Chi tace acconsente. La verità è questa chi non riesce a prendere le distanze dalla violenza è un violento. Ne prendiamo atto e rispondiamo che alle urla scomposte, alle minacce di morte, contrapporremmo sempre con fermezza la forza dell' Amore vero e pieno che ci permette di difendere la Vita senza compromessi, anche quando non conviene, che non lascia indietro nessuno, a partire dal più piccino bimbo nella pancia della sua mamma, fino al fragile nel letto di ospedale; che ci permette di custodire la famiglia generativa come luogo in cui si educa all'alterità; che, assieme e accanto ai nostri uomini, ci invita a non appaltare l'educazione dei nostri figli a chicchessia, soprattutto ai protagonisti di queste violenze cieche e stolte.

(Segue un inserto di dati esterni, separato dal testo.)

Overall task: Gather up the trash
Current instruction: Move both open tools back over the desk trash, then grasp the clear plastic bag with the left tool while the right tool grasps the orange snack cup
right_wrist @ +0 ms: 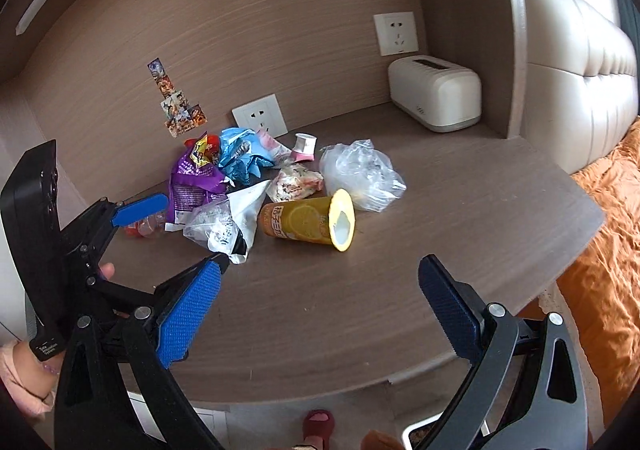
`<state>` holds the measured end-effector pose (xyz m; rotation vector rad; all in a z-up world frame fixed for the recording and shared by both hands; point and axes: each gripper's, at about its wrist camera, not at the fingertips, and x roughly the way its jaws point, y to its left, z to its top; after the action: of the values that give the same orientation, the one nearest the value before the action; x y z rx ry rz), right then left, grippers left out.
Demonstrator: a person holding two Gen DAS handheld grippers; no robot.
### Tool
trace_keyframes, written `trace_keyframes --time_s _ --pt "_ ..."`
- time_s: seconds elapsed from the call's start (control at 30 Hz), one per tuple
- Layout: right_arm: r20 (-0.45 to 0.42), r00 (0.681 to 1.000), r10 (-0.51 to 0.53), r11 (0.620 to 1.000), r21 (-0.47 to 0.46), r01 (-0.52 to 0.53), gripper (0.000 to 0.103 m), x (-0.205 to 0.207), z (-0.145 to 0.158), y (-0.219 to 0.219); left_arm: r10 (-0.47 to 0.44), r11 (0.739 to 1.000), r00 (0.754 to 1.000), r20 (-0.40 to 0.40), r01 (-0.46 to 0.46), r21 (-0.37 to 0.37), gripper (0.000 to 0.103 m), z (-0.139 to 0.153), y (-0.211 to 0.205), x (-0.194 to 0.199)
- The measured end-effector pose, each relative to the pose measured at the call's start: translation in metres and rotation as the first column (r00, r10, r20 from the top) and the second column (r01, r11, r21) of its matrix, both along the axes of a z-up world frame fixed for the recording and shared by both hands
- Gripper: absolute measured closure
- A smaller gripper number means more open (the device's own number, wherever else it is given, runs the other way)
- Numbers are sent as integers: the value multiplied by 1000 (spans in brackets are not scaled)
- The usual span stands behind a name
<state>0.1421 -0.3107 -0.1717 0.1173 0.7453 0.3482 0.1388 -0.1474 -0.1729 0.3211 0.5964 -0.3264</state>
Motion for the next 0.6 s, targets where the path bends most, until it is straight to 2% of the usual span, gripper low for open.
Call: trace_keyframes --time_s 0.2,0.3,0.37,0.47,0.53,0.6 --pt "-56 998 34 999 22 -33 5 49 -28 11 -41 999 997 -72 40 -12 5 -22 13 39" --pt "-93 994 64 997 42 -60 11 65 -42 18 -98 995 986 -138 93 -44 5 -35 16 49" --pt "-111 991 79 996 43 -75 15 75 -49 23 -115 993 982 -150 110 -40 5 -41 15 53" --pt "-131 985 108 993 53 -102 23 85 -55 31 -139 990 976 -167 137 -26 5 -46 14 60" --pt "-142 981 133 990 63 -125 40 90 -58 36 -159 987 970 -183 157 -26 5 -49 12 64" --pt "-151 976 155 987 65 -147 47 92 -61 42 -158 986 967 -201 165 17 11 -56 8 69"
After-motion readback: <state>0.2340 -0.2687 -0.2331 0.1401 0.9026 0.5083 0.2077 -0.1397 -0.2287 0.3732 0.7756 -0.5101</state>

Ecco una richiesta: gli antidemocratici, quelli per cui l'emancipazione della donna coincide con una guerra feroce a Vita e Famiglia, non diffondano il loro odio nelle scuole dei nostri figli. Da loro non accettiamo alcun la morale nei consessi pubblici.
Quale messaggio daresti ai giovani che vivono spesso in ambienti come la scuola o l'università, che rifiutano e persino combattono il nostro SÌ incondizionato alla vita? Cosa si può fare per cambiare la cultura in meglio e diffondere il più possibile la cultura della vita?
Ai giovani dico: abbiate il coraggio di pensare con la vostra testa. Non abbiate paura di essere controcorrente: la verità viene dipinta come impopolare, ma è sempre vincente. Non lasciatevi trascinare da ideologie, e guardate ai guru che le propongono. Riscoprite il vostro sogno. Puntate alla pienezza, meritate l’amore, la speranza e la bellezza. In un mondo che vi suggerisce che siete copie interscambiabili, che nessuno è indispensabile e che per questo chiede standard altissimi e folli, riconoscetevi insostituibili: hai un patrimonio genetico unico su 100 miliardi di uomini che hanno calpestato la terra, con una combinazione inedita. Come te , non c’è nessuno! Dopodiché Ambite ad un amore che sia esclusivo, e per sempre! Ambite ad un amore che prometta di esservi accanto anche lì, dove tu non ti sopporti. Ad un amore fecondo che si sacrifichi per te. Insomma, sposatevi: è meraviglioso.